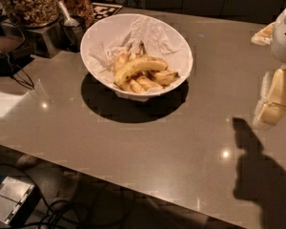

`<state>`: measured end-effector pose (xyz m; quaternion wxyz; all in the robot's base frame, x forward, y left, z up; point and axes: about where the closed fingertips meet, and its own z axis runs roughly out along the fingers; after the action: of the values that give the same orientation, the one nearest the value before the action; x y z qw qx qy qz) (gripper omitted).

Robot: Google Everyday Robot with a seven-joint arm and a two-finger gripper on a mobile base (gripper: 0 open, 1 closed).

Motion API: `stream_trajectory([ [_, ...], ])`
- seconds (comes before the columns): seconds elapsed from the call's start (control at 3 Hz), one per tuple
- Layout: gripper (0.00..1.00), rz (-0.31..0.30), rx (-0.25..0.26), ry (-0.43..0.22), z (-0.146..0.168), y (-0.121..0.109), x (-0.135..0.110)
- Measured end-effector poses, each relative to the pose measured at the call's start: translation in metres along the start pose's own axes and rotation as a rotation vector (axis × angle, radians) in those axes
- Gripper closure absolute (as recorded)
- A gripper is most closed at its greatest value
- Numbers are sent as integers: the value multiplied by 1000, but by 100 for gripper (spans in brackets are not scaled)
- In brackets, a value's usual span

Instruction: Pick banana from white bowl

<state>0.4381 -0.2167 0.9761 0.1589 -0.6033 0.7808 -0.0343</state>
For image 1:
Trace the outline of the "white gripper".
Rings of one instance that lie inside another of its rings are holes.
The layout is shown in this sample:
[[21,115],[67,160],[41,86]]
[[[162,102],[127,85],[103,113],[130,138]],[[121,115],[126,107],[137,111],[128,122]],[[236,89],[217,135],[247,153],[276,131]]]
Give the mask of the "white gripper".
[[[254,34],[251,41],[259,46],[270,46],[273,55],[286,63],[286,8],[275,22]],[[286,115],[286,66],[265,73],[257,101],[253,126],[269,130]]]

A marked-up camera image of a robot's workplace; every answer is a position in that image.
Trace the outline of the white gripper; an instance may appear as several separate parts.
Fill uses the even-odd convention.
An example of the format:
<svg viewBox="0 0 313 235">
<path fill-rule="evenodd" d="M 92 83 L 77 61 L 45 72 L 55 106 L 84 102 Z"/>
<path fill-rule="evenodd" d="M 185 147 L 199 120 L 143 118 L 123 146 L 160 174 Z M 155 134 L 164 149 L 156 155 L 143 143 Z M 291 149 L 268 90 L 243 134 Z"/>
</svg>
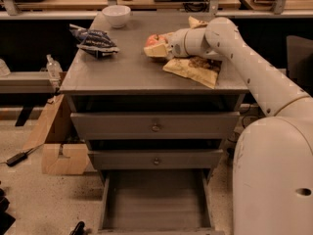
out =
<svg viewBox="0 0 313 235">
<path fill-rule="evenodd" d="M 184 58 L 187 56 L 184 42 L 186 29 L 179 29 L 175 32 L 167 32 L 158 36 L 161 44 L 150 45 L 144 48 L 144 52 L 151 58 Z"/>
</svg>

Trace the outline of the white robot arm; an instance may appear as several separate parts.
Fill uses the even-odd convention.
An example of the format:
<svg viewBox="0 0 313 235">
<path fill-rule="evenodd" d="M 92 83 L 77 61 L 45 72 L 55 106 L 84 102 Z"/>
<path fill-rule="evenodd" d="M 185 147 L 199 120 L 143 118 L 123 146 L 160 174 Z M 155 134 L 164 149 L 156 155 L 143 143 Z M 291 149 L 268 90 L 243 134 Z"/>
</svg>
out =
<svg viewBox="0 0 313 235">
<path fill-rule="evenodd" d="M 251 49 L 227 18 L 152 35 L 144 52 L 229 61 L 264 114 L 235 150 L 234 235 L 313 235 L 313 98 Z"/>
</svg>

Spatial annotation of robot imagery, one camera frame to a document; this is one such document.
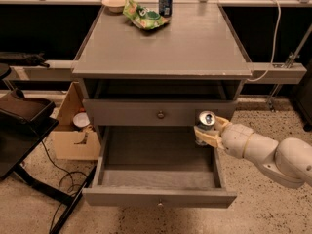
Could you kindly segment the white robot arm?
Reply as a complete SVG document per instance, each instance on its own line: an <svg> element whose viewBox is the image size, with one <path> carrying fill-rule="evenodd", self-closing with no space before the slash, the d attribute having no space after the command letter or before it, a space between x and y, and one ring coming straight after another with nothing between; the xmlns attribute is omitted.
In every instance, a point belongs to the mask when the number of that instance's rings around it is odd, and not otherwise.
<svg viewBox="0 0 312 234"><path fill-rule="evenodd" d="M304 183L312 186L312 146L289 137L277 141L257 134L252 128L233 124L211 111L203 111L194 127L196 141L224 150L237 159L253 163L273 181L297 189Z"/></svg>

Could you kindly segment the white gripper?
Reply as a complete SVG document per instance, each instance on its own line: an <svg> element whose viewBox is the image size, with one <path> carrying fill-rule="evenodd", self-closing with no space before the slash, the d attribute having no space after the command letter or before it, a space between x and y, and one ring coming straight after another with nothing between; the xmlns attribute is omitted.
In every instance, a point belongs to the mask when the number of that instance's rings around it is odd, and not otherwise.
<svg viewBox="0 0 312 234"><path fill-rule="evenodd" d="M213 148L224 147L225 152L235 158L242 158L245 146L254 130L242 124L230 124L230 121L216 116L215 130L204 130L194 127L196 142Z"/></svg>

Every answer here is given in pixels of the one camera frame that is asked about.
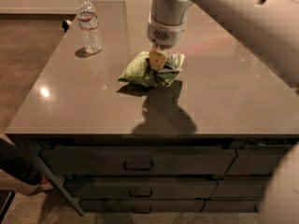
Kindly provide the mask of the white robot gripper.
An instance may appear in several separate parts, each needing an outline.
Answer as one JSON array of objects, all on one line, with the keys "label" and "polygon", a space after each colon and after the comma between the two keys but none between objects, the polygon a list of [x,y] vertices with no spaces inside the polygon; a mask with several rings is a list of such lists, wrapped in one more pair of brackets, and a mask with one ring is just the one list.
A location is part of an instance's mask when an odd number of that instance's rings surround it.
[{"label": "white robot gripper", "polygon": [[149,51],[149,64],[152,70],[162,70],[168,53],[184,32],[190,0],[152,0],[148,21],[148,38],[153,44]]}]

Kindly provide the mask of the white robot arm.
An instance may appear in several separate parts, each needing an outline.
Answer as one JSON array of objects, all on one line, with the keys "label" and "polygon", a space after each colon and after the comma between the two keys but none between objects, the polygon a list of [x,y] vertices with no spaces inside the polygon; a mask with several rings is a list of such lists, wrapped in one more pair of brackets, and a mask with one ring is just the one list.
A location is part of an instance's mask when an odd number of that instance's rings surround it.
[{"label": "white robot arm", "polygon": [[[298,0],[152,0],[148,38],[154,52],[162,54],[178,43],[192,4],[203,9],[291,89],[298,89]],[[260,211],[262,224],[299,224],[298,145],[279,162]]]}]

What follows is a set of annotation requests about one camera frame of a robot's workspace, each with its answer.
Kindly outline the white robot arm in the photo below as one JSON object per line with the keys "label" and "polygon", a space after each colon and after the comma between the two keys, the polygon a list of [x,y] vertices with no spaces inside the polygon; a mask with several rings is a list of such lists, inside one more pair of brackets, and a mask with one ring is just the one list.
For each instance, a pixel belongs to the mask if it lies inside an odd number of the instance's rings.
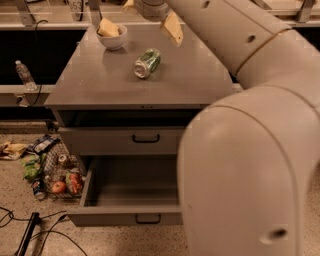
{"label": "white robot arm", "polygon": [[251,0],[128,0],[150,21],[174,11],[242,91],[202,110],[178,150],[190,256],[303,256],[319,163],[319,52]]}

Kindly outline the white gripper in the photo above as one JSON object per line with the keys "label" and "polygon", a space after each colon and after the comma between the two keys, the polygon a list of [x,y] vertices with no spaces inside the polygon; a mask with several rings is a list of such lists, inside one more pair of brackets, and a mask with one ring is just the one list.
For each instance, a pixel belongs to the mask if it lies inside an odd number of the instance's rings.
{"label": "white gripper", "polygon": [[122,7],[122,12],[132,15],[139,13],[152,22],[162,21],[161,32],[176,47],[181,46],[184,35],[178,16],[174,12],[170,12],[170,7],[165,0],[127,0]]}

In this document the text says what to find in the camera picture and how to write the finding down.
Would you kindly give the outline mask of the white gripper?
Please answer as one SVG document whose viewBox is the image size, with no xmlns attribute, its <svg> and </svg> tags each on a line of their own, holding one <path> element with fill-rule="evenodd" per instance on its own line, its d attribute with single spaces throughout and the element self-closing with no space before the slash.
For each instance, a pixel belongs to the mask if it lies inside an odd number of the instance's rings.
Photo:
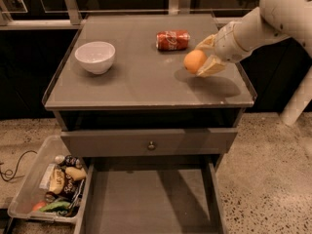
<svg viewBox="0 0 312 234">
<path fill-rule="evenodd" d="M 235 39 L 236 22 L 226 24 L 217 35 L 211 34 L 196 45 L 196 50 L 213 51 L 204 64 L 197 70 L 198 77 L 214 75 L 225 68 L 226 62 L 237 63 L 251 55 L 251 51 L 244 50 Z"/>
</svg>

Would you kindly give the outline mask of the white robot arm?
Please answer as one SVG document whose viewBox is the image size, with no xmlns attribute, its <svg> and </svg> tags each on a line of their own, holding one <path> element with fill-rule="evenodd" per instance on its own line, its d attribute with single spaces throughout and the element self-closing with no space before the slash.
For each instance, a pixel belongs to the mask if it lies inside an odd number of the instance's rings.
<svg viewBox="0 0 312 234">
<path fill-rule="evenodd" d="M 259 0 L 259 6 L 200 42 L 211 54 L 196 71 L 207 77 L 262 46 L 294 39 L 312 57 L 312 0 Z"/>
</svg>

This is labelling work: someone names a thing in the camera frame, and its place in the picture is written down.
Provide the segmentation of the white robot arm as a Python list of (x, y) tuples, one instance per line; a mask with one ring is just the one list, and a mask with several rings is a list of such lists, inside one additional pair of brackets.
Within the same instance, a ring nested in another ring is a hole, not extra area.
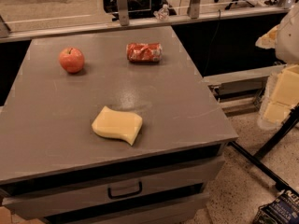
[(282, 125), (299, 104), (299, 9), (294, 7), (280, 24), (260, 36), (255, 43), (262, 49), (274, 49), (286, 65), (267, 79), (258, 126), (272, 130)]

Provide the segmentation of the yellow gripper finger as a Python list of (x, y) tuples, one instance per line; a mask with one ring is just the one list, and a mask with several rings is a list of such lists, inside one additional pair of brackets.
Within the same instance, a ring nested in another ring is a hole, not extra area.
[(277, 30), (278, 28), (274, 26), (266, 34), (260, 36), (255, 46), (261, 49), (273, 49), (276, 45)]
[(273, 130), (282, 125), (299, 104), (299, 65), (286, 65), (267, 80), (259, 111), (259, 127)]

◆ **About this task**: Copy range, inclusive: the line holding "- Measured end-effector" to the line holding "[[21,115],[67,160],[41,86]]". Reproduce exactly those lines of the records above and no others.

◆ **Finished exercise**:
- Measured end-effector poses, each relative to the pose measured at the call's start: translation in metres along the start pose's own axes and rotation as a rotation vector (axis × angle, radians) in those axes
- Gripper closure absolute (as recorded)
- A gripper is most closed at its greatest value
- Numbers are sent as integers: the value multiplied by 1000, but by 100 for gripper (spans in brackets are not scaled)
- In brackets, a value's usual span

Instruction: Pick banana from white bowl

<state>0.4381 -0.2167 0.9761 0.1589 -0.6033 0.7808 -0.0343</state>
For image 1:
Trace the outline of the "white gripper".
Rings of one instance that lie inside another of its rings are holes.
The layout is shown in this sample:
[[21,115],[67,160],[41,86]]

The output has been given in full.